Le jour du mariage, plusieurs personnes parlaient de la surprise qui allait suivre le vin d’honneur. Rien ne filtrera, répondais-je, vous perdez votre temps. Et puis soyez patients. Avant d’entrer dans la salle, j’ordonnai solennellement aux invités ne pas toucher à leur serviette en papier. C’est moi qui avais mis le couvert. Au hasard d’un reportage j’avais appris que Véronique était mariée avec le frère du gendre du président du Saint Cyr Touraine Handball, lequel frère, prénomme Thierry, montait régulièrement mais faisait jockey pour la première fois dans une des courses que j’avais jugées sans intérêt. J’avais compris ce qui s’était passé lors de la demi-finale de water-polo, tandis que Véronique nageait. J’ai su ce qu’elle faisait de ses week-ends depuis mon retour du Qatar. J’avais imaginé à peu près comme je l’ai photographié des années plus tard le premier après-midi hippique entre Olga et ce jockey de photocopie, tandis que j’étais en voyage pour le Parisien. J’ai scandé : « Un, deux, trois ! » Et tout le monde a ôté la serviette. Sous la serviette il y avait les assiettes en carton. Mais sur les assiettes en carton j’avais fait imprimer les photos.

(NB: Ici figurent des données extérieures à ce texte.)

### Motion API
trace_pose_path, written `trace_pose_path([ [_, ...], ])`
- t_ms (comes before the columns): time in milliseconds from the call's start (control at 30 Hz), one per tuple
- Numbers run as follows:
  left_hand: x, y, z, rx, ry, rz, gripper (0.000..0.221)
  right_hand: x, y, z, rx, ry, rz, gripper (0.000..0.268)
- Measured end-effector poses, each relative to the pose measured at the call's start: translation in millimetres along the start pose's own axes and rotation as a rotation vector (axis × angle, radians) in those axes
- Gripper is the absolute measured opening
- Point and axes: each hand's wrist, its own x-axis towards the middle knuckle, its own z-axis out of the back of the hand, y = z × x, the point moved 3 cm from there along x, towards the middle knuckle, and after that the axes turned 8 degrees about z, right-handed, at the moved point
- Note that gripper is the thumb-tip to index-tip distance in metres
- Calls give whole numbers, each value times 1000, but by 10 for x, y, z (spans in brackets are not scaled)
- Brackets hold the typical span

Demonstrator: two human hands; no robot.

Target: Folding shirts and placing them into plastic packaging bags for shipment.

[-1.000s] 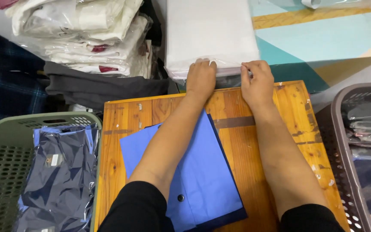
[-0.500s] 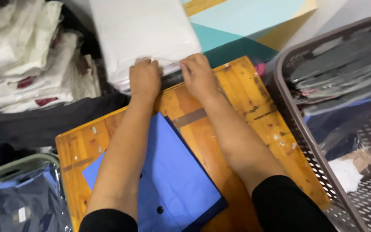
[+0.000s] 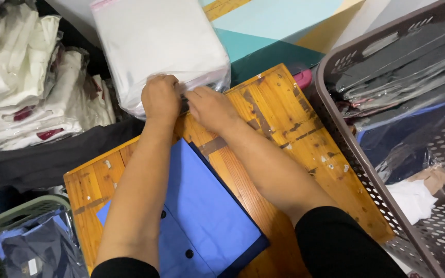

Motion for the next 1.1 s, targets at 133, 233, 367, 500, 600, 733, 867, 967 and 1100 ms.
trace_pose_path([
  [133, -1, -80, 199, -44, 91, 125, 5, 56, -8, 49, -25, 202, -109, 37],
  [233, 33, -33, 172, -82, 166, 210, 6, 94, 42, 63, -104, 261, -36, 40],
  [367, -20, -2, 245, -91, 197, 186, 6, 96, 19, 40, -149, 297, -34, 41],
  [500, -117, -12, 364, -158, 237, 210, 11, 17, -98, -12, -168, 148, -15, 37],
  [600, -170, -49, 465, -167, 259, 231, 14, 119, 38, 123, -149, 246, -85, 43],
  [733, -235, -41, 574, -164, 256, 277, 17, 209, 253, 217, -141, 558, -129, 55],
  [867, -254, -171, 902, -228, 194, 282, 20, 213, 233, 205, -133, 620, -207, 62],
  [967, -330, -254, 1081, -238, 173, 240, 21, 203, 155, 101, -138, 625, -190, 63],
  [1100, -583, -281, 1150, -187, 188, 144, 22, 230, 68, -5, -122, 646, -261, 61],
])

Il était aussi écrit : « C’est beau l’amour ! » et la date des photos. On dispose d’une semaine de rétractation si les circonstances sont exceptionnelles. Maintenant je suis célibataire. Mais j’aurais dû penser à photographier Olga au moment où elle a découvert les assiettes. C’était si beau. Et ce murmure gêné dans toute la salle des fêtes. Je crois que je ne regrette rien.